9) Il faut faire attention à l’électricité (TENS, examen neurophysiologique, etc.): l’épaisseur de la peau est diminuée et ses propriétés sont modifiées, ce qui augmente sa capacité de conduction, le risque d’accident et les manifestations d’électrostatisme.

III. En cas d’anesthésie loco-régionale ou générale.

Il faut savoir que les anesthésies locales (dentaires, cutanées) sont souvent peu ou pas efficaces: il convient de doubler ou tripler la dose d’anesthésique, voire de recourir à l’anesthésie générale en cas d’échec. Il en est de même pour l’ensemble de la chirurgie sous anesthésie locale ou la rachianesthésie et les péridurales en obstétrique.

En cas d’anesthésie générale: faire très attention, en cas d’intubation endotrachéale, aux lésions potentielles de la colonne cervicales (luxations) et des voies aériennes (déchirures).

Le réveil peut être prématuré lors d’une chirurgie générale; parfois il est même retardé ce qui peut induire une inquiétude des soignants.

Précautions concernant les grossesses et les accouchements.

Prévoir hors contrindications: 

Exacyl 1000mg en ampoules buvables (adulte), 3x/jour depuis la veille au matin jusqu’à 3 à 7 jours après l’intervention (selon le type d’intervention) 

Augmenter la vitamine C à 3 x 1g/jour, depuis deux semaines avant l’intervention (non urgente) jusqu’à une semaine après celle-ci et ensuite reprendre 1g/ jour (augmente l’adhésion plaquettaire, entre autres) 

Utiliser des fils, si possible, non résorbables (cicatrisation ralentie dans le SED) 

Laisser les fils extérieurs ou agrafes deux à trois fois le temps normal et vérifier la cicatrisation.
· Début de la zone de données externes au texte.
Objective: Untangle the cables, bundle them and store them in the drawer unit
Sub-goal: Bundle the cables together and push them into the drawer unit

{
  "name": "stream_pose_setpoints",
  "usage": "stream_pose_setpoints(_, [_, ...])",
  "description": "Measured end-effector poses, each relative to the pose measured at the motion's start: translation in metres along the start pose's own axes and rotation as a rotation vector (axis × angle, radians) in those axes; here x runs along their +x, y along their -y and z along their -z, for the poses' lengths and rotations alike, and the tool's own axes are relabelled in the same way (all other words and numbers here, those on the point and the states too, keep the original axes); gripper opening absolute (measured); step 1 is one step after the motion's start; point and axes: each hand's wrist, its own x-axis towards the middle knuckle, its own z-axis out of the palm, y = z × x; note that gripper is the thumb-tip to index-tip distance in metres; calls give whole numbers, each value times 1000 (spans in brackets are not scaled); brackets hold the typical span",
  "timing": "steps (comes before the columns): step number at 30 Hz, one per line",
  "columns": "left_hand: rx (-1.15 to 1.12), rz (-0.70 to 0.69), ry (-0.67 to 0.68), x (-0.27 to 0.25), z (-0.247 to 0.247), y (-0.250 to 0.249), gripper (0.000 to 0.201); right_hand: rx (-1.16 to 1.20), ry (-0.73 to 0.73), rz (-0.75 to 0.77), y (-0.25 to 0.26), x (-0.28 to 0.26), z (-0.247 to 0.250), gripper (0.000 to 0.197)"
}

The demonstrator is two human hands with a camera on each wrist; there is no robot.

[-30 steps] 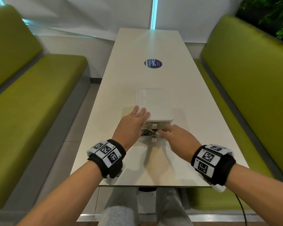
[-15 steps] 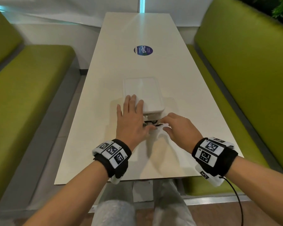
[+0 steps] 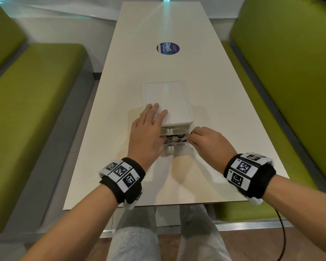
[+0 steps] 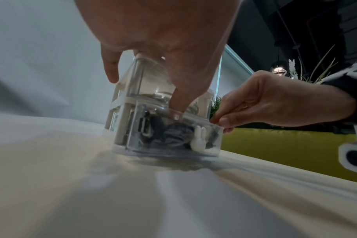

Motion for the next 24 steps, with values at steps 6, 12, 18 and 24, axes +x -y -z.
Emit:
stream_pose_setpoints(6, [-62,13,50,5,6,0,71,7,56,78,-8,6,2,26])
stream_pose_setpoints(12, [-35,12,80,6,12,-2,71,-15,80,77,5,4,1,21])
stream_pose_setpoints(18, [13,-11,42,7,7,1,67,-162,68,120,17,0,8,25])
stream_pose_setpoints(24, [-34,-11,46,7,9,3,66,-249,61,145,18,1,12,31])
Enlever d’abord un fil ou une agrafe sur deux ou sur trois et mettre des stéristrips si nécessaire. 

Prévoir deux à trois unités de globules rouges concentrés en salle d’opération en cas d’accouchement ou d’intervention potentiellement sanglante. 
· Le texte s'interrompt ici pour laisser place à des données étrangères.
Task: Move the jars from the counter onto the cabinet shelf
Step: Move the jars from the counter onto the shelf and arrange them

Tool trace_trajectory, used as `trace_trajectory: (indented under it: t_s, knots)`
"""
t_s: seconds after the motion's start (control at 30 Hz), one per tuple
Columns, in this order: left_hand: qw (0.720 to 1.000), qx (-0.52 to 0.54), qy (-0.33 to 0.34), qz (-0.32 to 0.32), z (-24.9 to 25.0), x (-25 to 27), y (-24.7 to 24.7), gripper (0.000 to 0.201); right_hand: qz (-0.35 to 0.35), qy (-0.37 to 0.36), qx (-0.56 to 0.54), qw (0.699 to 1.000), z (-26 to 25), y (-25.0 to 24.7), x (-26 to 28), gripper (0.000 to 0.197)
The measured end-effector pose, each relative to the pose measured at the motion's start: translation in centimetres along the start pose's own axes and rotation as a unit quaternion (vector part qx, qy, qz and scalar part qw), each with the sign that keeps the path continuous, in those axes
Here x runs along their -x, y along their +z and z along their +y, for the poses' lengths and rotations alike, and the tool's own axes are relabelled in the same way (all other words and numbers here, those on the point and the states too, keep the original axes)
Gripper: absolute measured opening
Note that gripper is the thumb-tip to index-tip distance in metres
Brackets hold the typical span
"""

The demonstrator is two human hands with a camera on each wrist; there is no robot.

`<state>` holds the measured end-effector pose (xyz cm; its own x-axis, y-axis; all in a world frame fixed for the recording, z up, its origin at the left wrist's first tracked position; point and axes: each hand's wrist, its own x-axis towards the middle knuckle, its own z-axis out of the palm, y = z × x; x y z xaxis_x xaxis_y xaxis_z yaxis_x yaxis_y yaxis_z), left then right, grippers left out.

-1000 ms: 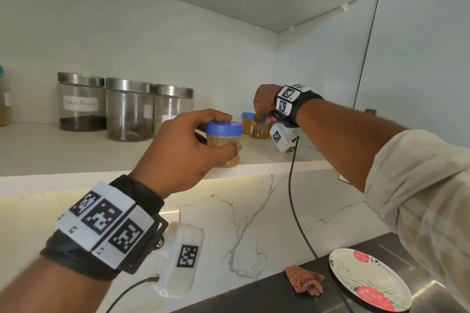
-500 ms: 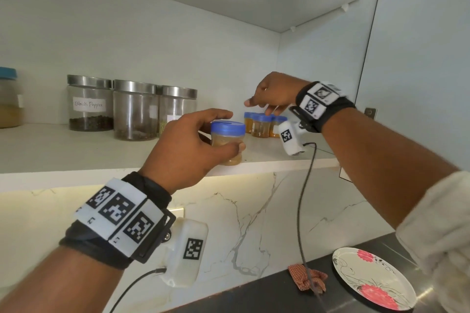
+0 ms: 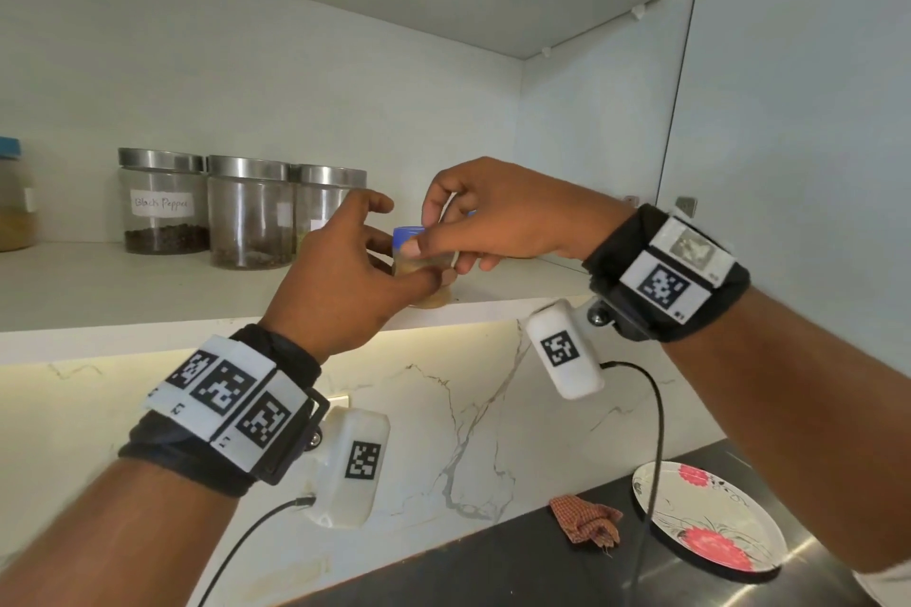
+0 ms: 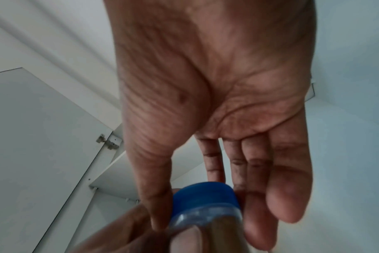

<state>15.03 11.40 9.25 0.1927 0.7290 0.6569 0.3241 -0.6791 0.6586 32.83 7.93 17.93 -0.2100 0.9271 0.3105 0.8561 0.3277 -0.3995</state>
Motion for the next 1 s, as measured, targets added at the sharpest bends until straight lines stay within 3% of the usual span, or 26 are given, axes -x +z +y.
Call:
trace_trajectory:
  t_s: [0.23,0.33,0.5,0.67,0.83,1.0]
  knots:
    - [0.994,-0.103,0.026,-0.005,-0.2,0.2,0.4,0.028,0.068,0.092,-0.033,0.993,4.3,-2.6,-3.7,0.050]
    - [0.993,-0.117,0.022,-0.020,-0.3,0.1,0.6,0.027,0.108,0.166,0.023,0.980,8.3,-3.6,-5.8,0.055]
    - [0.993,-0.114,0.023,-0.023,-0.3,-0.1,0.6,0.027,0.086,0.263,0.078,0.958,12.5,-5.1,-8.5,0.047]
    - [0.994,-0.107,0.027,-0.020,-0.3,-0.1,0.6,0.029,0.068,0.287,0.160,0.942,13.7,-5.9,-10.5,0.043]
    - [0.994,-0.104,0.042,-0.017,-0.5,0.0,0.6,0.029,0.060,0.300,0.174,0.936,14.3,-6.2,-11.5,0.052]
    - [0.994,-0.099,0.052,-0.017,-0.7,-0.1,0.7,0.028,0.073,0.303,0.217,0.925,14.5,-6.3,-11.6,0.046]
Les anesthésies sont inconstantes et variables en durée (métabolisation des drogues altérée?), les péridurales sont le plus souvent partielles ou inefficaces. 
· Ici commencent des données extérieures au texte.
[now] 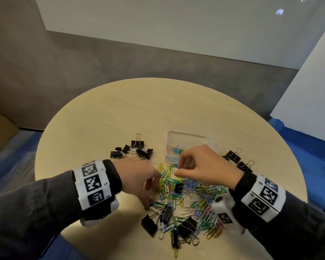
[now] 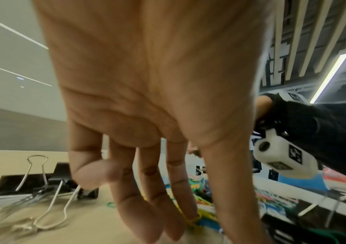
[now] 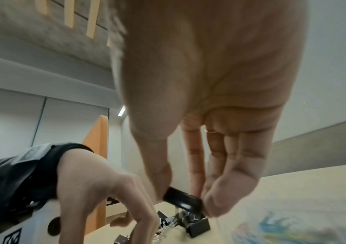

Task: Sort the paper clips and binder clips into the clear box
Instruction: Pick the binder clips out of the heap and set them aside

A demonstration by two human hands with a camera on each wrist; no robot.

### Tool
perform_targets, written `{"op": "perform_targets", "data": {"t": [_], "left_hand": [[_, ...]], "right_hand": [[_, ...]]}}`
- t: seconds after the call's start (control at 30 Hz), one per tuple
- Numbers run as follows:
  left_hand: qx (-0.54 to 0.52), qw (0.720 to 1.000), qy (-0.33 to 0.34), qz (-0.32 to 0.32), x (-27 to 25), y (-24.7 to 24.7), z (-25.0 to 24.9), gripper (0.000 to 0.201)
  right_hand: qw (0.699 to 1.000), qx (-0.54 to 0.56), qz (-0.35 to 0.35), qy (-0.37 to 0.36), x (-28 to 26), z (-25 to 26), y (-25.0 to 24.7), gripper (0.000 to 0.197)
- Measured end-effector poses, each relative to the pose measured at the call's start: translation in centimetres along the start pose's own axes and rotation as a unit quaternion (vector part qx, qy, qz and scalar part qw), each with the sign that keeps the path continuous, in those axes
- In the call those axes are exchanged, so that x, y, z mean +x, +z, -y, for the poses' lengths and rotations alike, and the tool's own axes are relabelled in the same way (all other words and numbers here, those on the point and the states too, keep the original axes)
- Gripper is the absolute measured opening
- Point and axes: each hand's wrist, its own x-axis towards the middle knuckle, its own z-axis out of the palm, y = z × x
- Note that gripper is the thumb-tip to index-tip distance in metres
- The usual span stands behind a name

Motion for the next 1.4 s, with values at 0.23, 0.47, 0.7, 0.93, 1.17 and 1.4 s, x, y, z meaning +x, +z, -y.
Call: {"op": "perform_targets", "data": {"t": [0.23,0.47,0.7,0.93,1.17,1.4], "left_hand": [[-0.008,0.999,0.010,-0.032,-0.5,1.2,-0.5,0.033],[-0.047,0.997,0.014,-0.058,-1.8,0.4,0.9,0.024],[0.048,0.994,-0.067,-0.065,-2.8,-0.1,3.2,0.031],[0.073,0.993,-0.005,-0.089,-2.1,0.0,1.1,0.044],[0.056,0.995,0.069,-0.046,-0.2,1.3,-2.5,0.042],[0.103,0.985,0.084,-0.111,-0.2,1.2,-3.1,0.037]], "right_hand": [[0.999,0.008,0.006,0.034,4.7,3.1,1.4,0.028],[0.995,0.094,0.015,0.020,6.0,4.0,1.9,0.035],[0.995,-0.081,0.060,-0.028,1.8,1.6,1.3,0.012],[0.987,-0.138,0.082,-0.009,0.1,0.6,2.7,0.027],[0.985,-0.162,0.051,0.000,0.9,0.5,3.2,0.026],[0.987,-0.154,0.037,0.007,1.0,0.0,3.6,0.032]]}}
Considérer toute grossesse comme à haut risque (GHR) avec une surveillance accrue.

Vérifier s’il n’y a pas de béance du col utérin et cercler (si nécessaire) vers 12-16 semaines de gestation.

L’incidence des fausses couches est augmentée (environ 27-29%) mais le nombre moyen d’enfant par femme est globalement dans les normes.

Une rupture prématurée des membranes est possible.

Des contractions utérines précoces et inefficaces sont fréquentes et imposent le repos de la patiente.